L'Afrique de l'Ouest traverse une période de reconfiguration politique profonde après une décennie d'interventions militaires internationales n'ayant pas réussi à stabiliser la région. Le Sahel est devenu en 2025 l'épicentre mondial de la violence terroriste, concentrant près de la moitié des décès liés au jihadisme à l'échelle du globe selon les données de l'Indice mondial du terrorisme. Dans ce sillage, de nouveaux régimes comme celui de Bassirou Diomaye Faye au Sénégal prônent désormais un souverainisme décomplexé et une autonomie militaire accrue. Cette dynamique s'inscrit dans un rejet croissant des agendas sécuritaires dictés par des puissances extérieures, alors que le continent subit les contrecoups des rivalités pour le contrôle des ressources énergétiques et minières.

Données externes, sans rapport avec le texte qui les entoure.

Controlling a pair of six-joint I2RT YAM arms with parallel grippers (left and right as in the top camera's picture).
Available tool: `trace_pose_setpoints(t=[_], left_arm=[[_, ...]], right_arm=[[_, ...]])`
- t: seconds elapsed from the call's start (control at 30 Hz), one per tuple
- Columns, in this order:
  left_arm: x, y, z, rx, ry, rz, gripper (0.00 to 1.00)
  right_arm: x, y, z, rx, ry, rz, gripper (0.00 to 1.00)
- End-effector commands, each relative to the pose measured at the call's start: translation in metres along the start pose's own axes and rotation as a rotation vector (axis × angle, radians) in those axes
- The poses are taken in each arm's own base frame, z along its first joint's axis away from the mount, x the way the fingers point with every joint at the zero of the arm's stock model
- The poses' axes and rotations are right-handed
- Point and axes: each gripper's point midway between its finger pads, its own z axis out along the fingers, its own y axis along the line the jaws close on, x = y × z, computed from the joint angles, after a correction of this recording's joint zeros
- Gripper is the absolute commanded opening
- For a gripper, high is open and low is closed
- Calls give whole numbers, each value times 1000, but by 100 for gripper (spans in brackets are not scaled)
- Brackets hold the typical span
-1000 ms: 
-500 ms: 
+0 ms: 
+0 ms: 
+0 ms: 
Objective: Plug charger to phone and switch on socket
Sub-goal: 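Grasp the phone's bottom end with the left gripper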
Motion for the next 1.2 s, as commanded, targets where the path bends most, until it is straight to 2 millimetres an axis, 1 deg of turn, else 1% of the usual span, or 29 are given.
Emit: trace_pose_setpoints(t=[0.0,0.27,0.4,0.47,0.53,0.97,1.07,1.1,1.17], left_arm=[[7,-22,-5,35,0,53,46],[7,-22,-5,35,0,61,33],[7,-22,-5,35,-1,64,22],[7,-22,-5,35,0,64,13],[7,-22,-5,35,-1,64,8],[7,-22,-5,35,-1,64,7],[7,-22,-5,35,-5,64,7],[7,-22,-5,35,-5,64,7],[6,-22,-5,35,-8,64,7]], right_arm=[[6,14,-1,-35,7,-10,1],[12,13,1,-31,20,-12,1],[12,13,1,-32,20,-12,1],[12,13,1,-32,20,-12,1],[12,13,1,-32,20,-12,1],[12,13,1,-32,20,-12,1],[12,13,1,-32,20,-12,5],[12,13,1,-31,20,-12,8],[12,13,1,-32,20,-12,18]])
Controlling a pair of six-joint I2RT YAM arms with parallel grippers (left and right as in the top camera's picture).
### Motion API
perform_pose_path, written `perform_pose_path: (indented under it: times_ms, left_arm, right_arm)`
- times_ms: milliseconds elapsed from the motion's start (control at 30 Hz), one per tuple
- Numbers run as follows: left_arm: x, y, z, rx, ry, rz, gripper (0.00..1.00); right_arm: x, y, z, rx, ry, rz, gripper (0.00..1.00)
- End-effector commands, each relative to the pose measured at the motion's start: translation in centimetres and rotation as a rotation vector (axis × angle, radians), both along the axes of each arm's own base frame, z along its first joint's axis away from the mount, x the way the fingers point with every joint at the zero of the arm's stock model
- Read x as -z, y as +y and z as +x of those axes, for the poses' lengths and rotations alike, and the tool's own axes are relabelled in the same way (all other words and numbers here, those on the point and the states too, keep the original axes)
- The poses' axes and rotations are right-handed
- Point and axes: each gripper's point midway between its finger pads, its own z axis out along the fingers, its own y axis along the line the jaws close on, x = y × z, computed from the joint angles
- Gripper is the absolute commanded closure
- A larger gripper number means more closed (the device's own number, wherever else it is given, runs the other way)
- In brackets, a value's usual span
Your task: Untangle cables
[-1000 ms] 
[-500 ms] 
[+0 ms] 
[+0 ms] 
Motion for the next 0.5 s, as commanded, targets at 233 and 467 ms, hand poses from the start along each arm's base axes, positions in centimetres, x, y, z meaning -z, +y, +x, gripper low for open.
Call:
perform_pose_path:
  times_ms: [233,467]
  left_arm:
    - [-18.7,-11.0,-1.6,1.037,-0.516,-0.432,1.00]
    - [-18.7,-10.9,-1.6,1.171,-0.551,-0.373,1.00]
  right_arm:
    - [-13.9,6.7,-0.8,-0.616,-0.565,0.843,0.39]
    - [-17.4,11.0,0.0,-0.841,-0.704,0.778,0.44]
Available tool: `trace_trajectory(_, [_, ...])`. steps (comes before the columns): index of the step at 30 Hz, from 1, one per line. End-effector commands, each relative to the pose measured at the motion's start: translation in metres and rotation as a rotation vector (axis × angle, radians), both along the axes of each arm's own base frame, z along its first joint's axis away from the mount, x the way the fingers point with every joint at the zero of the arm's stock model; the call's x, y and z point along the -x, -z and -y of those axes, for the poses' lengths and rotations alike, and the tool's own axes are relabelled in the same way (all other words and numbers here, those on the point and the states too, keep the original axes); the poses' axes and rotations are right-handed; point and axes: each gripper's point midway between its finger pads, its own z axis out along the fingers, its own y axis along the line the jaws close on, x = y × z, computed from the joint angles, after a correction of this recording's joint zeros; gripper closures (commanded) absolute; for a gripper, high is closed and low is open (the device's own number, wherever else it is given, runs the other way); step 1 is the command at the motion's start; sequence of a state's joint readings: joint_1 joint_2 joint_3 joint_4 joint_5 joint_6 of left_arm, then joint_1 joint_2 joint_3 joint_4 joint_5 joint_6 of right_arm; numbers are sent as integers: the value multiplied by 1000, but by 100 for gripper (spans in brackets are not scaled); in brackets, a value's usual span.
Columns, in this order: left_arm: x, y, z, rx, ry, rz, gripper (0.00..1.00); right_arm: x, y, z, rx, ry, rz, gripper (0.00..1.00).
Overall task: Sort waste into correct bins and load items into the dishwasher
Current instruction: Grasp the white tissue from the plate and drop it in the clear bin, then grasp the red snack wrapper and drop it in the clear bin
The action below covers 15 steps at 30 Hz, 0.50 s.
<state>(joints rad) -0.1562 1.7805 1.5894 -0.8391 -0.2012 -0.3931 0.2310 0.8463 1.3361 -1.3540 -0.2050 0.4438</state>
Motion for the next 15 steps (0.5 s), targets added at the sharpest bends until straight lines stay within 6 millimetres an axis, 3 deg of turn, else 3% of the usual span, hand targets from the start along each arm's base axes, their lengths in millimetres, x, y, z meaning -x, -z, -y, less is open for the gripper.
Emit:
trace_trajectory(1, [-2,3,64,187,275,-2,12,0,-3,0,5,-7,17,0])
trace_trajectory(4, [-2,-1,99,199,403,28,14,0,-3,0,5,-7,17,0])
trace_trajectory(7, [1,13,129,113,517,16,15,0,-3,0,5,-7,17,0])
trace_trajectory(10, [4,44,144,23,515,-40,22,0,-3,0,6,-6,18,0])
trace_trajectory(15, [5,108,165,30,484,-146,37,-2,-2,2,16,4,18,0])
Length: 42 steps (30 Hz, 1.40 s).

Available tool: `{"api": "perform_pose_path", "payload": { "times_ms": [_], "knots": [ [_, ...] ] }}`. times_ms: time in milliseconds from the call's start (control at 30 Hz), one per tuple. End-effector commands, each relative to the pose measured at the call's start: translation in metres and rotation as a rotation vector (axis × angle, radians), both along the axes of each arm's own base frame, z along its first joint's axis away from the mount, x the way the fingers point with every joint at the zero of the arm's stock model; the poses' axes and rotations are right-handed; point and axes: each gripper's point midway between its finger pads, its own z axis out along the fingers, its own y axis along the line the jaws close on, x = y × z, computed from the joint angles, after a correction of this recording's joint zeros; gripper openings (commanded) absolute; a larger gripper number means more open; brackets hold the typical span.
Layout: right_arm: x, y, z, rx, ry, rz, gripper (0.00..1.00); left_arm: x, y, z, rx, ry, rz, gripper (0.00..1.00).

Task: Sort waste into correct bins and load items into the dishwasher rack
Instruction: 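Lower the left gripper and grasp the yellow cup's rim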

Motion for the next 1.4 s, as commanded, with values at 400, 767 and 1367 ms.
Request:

Les États riverains du Sahel, menés par le Sénégal et la Mauritanie, constituent le premier bloc avec pour objectif de reprendre le contrôle de leur espace stratégique sans intervention tierce. Face à eux, les groupes armés terroristes exploitent les failles des dispositifs nationaux pour s'implanter durablement et perturber les routes commerciales terrestres et maritimes. Les grandes puissances internationales, dont les États-Unis, la Russie et la Chine, restent des acteurs ambivalents dont les intérêts miniers entrent souvent en collision avec les aspirations de souveraineté locale. Enfin, les organisations de coopération continentale comme l'Union africaine tentent de revitaliser leurs mécanismes internes pour offrir une alternative crédible aux alliances militaires étrangères.
Le forum de Dakar souligne un basculement où l'Afrique refuse d'être le simple théâtre des convoitises étrangères. Le défi consiste à transformer cette volonté d'autonomie en une force de dissuasion réelle capable de stabiliser le golfe de Guinée sans dépendre de bases militaires occidentales ou de sociétés de sécurité privées russes. Ce positionnement redéfinit la place du continent dans la gouvernance mondiale en exigeant un rôle d'acteur à part entière dans la recomposition des équilibres stratégiques actuels.
La sécurisation des ressources naturelles est devenue le pivot central de la doctrine souverainiste. La piraterie maritime et la criminalité organisée menacent directement les exportations de gaz et de minerais dont dépendent les budgets nationaux en pleine expansion. En prônant l'intégration africaine comme un levier central, les dirigeants espèrent créer un marché intérieur plus résilient et protéger leurs chaînes de valeur contre les chocs provoqués par les rivalités entre grandes puissances. L'objectif est de cesser d'être un simple fournisseur de matières premières pour devenir un pôle de transformation industrielle sécurisé.